舞台は1700坪の庭園に囲まれた、築約100年の日本家屋
2003年に誕生した、レストラン・カフェ・結婚式場からなる『THE SODOH』は、1700坪(約5600平方メートル)の敷地を誇る広大な複合施設だ。ベースとなる建物は1929年に建築された竹内栖鳳の私邸で、西に八坂の塔、北に高台寺(こうだいじ)を望む場所に位置する、観光スポットからアクセス抜群のスポット。かつては各界の著名人が集う文化芸術交流の場となっていた場所だ。敷地内からは5重の塔も見える。
自然に包まれた石畳の道を進むと、『くろどう』の入口が見えてくる。もともとイタリアンレストランとして親しまれていたが、2025年9月を機に和食レストランへとリニューアル。芸術家のこだわりが詰まった日本家屋は、できるだけ当時のデザインを継承しながら改修したことで、モダンな雰囲気を纏いながらも、ノスタルジックで趣のある建築となっている。
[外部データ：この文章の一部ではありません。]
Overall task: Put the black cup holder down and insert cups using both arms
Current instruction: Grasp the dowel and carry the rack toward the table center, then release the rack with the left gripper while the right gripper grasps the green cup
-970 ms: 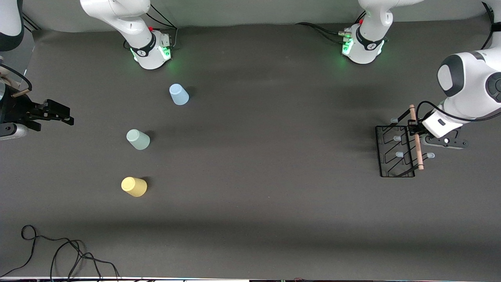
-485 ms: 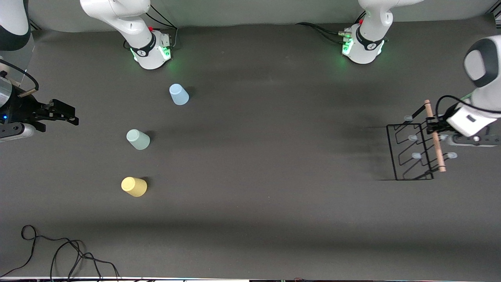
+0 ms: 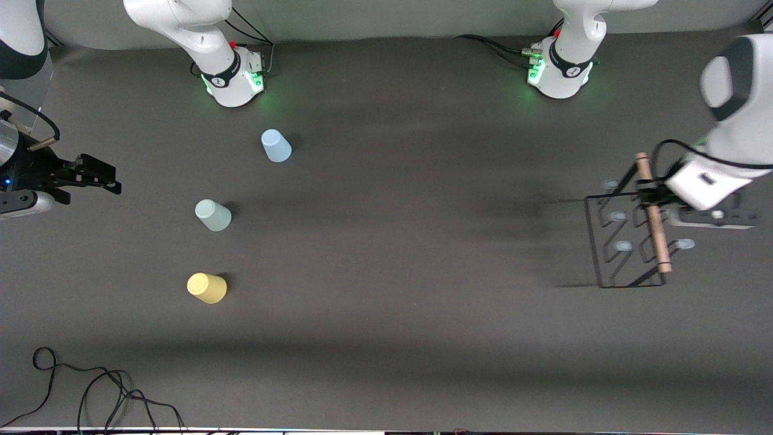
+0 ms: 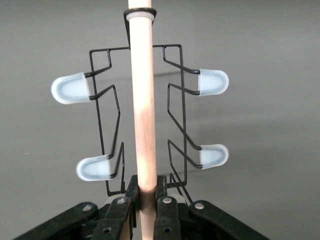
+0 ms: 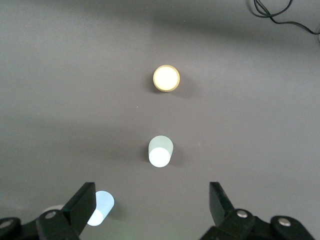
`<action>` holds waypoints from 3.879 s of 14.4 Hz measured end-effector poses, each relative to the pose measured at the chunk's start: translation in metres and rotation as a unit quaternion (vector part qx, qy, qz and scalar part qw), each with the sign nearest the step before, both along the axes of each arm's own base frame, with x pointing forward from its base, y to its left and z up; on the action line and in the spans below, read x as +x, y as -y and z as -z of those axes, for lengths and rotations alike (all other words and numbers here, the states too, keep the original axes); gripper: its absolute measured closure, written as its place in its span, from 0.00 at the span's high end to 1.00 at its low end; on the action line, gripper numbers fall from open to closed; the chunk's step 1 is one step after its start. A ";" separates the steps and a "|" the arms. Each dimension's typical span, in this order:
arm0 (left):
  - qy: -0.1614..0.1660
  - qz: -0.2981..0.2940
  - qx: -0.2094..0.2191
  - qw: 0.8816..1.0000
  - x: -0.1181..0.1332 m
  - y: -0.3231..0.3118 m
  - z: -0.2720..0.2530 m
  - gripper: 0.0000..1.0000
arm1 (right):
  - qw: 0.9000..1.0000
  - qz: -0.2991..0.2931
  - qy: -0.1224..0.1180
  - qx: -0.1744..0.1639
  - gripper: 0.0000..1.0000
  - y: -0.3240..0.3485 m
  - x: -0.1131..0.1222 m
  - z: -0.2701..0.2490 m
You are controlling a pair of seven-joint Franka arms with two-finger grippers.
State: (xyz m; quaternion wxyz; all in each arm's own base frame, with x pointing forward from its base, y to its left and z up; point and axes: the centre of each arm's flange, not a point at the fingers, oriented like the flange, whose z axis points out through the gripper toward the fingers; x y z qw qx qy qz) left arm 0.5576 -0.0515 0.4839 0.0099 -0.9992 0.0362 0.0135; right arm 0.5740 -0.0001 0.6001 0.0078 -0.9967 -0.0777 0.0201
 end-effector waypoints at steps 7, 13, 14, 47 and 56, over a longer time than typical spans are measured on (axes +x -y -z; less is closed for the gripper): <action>0.005 -0.054 -0.027 0.998 -0.007 0.256 0.004 0.16 | 1.000 0.000 -0.001 0.000 1.00 0.001 0.000 0.001; -0.002 -0.043 -0.024 0.999 -0.059 0.433 0.051 0.16 | 1.000 0.002 -0.004 0.000 1.00 0.002 0.000 0.004; -0.003 -0.040 -0.024 0.999 -0.066 0.451 0.059 0.16 | 1.000 0.002 -0.005 0.000 1.00 0.002 0.000 0.005; 0.017 -0.065 -0.065 0.996 -0.048 0.440 -0.019 1.00 | 0.994 0.061 -0.091 0.028 1.00 0.034 -0.061 0.359; -0.009 -0.046 -0.074 0.996 -0.002 0.120 -0.098 1.00 | 0.990 0.045 -0.123 0.047 0.87 0.026 -0.079 0.384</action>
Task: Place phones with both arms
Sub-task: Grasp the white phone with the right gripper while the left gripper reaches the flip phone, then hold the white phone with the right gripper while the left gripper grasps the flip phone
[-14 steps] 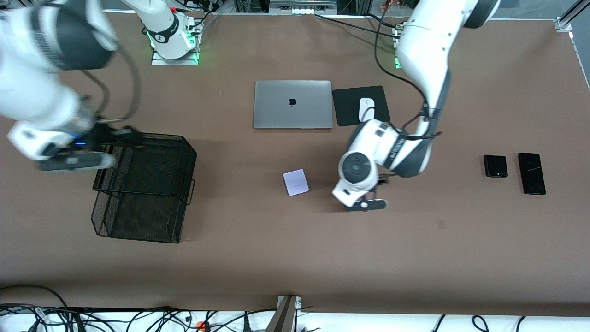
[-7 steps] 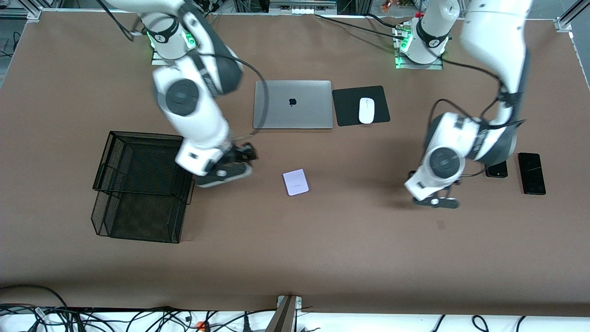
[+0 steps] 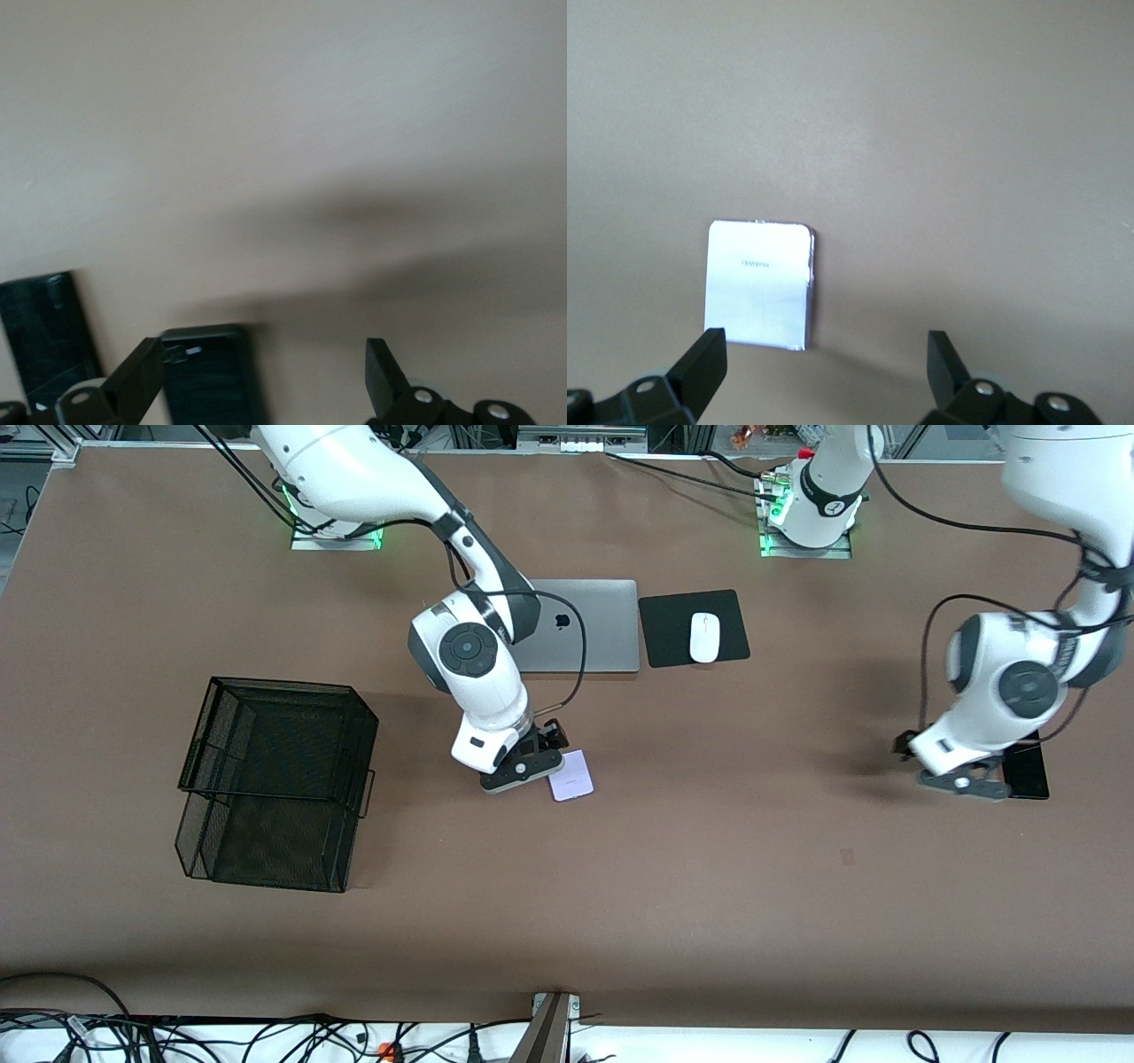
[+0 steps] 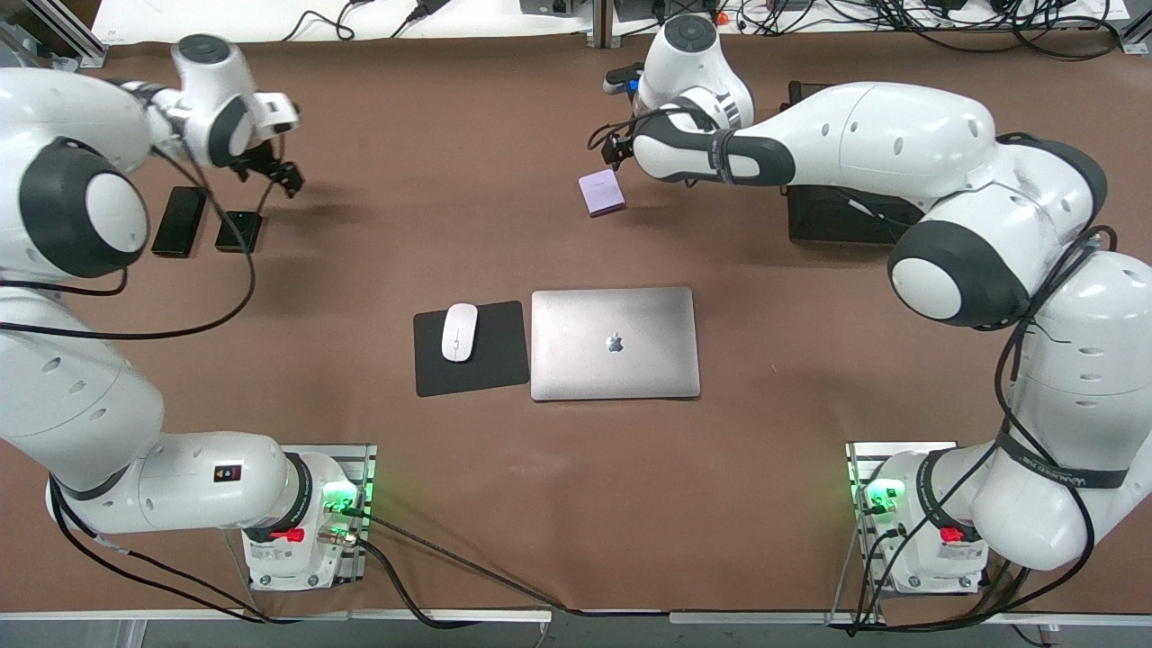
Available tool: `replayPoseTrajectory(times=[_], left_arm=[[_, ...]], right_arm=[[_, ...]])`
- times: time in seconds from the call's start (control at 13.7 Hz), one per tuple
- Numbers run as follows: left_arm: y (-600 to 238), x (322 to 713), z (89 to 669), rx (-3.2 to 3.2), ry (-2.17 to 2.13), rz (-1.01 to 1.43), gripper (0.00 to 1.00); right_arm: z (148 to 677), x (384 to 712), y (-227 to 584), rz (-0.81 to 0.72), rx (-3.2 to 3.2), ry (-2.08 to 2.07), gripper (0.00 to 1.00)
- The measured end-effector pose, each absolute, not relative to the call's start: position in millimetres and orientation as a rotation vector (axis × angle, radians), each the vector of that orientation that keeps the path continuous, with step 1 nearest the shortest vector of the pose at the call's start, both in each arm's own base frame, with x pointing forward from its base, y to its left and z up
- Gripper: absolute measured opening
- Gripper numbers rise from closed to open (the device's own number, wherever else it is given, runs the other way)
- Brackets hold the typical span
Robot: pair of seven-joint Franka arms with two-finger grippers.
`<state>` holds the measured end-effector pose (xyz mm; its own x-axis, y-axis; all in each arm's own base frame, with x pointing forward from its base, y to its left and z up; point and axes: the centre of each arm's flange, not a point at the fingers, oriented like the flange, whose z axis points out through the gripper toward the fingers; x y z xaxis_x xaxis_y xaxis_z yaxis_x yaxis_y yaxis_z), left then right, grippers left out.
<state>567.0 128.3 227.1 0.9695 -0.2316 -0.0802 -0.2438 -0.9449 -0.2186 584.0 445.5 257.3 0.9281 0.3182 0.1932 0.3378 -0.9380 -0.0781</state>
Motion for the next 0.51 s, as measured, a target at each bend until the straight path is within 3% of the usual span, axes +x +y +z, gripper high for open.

中に一歩入ると、ウッディなアンティーク家具が並ぶ、高い吹き抜けの空間が広がる。まるで、アジアンリゾートのような空間だ。料理は東京の予約困難な和食の名店『くろぎ』を担う料理人、黒木純(くろぎ・じゅん)氏が監修したメニューが味わえる。黒木氏は日本最高峰の割烹であり、和食の神とも言われる西健一郎氏(2019年、81歳で死去)の『京味』(東京・新橋、2019年に閉店)など、名だたる名店で修業を重ね、『くろぎ』のオーナーシェフとなった人物だ。現在は、日本料理研鑽会の一員でもあり、和食文化発展の一翼を担う。